▽

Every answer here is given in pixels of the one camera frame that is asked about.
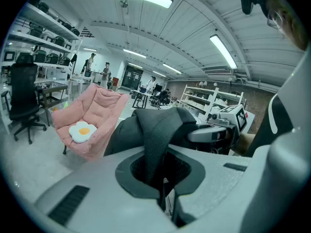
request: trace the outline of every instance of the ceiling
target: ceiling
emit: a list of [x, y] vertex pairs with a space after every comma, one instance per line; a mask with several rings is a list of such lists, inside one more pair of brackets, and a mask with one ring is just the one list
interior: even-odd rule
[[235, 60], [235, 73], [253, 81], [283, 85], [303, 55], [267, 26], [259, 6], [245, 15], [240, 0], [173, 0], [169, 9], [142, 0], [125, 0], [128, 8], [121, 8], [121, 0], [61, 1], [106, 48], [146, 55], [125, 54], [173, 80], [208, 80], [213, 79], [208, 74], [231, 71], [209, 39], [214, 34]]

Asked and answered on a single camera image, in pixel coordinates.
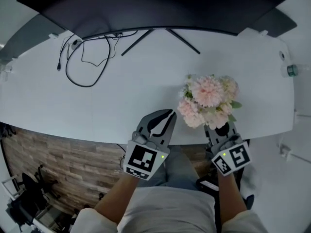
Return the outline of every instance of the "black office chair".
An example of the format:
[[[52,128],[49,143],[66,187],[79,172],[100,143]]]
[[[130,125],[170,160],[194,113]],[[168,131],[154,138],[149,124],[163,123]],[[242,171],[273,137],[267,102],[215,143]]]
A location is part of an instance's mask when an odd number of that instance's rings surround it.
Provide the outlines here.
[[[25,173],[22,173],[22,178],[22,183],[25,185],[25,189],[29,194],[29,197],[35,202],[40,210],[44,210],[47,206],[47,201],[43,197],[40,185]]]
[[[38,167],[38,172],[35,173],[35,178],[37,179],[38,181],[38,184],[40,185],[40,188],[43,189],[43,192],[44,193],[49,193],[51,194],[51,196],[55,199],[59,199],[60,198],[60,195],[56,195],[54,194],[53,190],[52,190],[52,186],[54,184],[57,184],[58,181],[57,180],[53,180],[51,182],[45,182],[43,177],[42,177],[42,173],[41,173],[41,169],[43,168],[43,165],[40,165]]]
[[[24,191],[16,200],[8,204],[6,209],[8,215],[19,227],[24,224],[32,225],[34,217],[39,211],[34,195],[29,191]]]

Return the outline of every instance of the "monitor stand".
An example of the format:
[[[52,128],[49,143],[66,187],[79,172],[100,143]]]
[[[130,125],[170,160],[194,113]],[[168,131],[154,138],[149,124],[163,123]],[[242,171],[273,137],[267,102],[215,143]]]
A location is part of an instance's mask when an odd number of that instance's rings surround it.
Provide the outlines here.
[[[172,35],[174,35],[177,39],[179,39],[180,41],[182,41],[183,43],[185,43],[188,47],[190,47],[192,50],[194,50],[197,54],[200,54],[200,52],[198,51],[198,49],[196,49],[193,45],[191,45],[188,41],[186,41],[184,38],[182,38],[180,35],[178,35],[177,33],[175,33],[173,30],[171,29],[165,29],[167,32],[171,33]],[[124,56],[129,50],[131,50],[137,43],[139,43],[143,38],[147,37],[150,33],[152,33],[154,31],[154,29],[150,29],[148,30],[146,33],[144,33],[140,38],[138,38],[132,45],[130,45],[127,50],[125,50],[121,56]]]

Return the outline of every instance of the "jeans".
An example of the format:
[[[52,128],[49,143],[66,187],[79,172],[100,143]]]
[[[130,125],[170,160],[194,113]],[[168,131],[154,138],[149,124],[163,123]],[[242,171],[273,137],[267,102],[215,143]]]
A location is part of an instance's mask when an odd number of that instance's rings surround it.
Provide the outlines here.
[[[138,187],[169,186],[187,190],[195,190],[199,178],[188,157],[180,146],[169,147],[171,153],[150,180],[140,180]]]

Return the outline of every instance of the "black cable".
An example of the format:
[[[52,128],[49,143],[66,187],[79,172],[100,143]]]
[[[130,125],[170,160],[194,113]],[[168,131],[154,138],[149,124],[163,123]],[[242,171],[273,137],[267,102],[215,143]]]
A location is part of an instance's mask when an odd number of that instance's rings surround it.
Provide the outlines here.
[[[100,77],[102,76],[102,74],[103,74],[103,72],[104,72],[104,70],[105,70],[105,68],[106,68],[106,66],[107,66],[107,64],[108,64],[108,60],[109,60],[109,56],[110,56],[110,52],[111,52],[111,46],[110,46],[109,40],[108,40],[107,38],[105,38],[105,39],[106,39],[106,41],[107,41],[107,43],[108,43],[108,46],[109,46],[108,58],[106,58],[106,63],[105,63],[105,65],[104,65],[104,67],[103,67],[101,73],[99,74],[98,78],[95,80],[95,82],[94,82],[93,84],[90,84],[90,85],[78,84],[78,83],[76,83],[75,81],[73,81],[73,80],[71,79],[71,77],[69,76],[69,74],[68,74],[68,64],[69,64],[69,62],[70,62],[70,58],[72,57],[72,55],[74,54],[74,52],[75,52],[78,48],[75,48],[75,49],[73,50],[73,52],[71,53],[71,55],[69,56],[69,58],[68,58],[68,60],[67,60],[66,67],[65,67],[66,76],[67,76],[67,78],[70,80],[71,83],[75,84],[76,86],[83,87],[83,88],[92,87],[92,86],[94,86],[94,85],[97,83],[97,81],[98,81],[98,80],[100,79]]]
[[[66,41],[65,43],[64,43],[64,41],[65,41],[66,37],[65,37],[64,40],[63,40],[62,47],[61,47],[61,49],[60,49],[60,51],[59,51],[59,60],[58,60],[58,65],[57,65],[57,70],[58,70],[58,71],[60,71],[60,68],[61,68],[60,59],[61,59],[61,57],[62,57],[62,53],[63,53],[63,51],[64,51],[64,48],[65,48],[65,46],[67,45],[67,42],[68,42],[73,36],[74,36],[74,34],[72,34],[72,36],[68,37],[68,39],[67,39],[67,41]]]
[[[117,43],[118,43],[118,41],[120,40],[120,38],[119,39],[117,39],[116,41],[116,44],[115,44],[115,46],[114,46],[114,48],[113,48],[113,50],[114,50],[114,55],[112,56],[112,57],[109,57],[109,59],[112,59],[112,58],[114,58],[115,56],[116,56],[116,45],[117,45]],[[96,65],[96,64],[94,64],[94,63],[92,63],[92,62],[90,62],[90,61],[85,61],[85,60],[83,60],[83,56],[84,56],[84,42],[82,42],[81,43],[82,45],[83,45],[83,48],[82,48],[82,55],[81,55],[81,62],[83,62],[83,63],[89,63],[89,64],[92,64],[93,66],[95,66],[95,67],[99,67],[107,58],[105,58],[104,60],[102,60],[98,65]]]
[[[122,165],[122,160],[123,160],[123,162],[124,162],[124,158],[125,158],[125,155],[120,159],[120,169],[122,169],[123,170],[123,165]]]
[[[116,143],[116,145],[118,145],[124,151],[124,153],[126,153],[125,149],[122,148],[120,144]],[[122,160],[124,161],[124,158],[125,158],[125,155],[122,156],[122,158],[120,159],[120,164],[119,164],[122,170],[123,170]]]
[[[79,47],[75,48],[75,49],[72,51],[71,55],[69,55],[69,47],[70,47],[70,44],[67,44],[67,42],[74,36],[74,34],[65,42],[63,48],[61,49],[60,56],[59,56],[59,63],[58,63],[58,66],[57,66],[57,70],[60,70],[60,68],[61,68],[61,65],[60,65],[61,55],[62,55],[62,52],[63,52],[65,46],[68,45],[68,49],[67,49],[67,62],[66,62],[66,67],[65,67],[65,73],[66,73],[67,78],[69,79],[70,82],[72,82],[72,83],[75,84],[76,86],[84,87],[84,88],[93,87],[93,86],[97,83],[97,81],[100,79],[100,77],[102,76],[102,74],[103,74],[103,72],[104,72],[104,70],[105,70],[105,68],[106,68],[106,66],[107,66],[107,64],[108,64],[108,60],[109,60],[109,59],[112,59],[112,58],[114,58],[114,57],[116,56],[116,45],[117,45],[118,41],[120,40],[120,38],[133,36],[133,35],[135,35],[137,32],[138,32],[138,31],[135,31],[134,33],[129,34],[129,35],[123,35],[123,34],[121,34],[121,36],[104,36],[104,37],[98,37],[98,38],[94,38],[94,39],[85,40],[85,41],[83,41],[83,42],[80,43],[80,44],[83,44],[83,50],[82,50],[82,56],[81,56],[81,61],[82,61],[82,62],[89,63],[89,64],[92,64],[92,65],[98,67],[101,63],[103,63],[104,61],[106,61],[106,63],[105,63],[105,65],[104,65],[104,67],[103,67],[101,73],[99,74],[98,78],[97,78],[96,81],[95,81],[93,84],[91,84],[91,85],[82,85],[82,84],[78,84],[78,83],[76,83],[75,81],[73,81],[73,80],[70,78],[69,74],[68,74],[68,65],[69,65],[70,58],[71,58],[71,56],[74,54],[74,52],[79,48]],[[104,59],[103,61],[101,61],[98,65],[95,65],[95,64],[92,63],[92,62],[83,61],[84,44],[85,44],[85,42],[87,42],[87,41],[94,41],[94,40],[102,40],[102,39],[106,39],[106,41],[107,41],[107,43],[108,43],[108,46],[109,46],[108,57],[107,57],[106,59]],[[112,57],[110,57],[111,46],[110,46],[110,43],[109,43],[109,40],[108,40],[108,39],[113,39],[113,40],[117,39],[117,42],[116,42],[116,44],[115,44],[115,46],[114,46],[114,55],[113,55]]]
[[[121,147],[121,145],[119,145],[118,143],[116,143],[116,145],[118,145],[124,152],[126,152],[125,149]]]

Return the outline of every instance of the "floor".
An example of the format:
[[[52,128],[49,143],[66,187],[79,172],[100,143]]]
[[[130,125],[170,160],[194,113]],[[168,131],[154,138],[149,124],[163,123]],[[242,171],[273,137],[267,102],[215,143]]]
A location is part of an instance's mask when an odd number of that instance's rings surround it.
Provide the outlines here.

△

EXERCISE OBJECTIVE
Retype word for word everything in the listing above from the line that holds "request: trace the" down to the line that holds "emit: a list". Keep both end lines and leave out the rest.

RESULT FOR THIS TASK
request: trace the outline of every instance of the ceiling
target: ceiling
emit: a list of [x, y] vertex pairs with a space after every comma, one instance per line; a mask with several rings is a list of such lists, inside one more pair of brackets, and a mask with one ring is just the one list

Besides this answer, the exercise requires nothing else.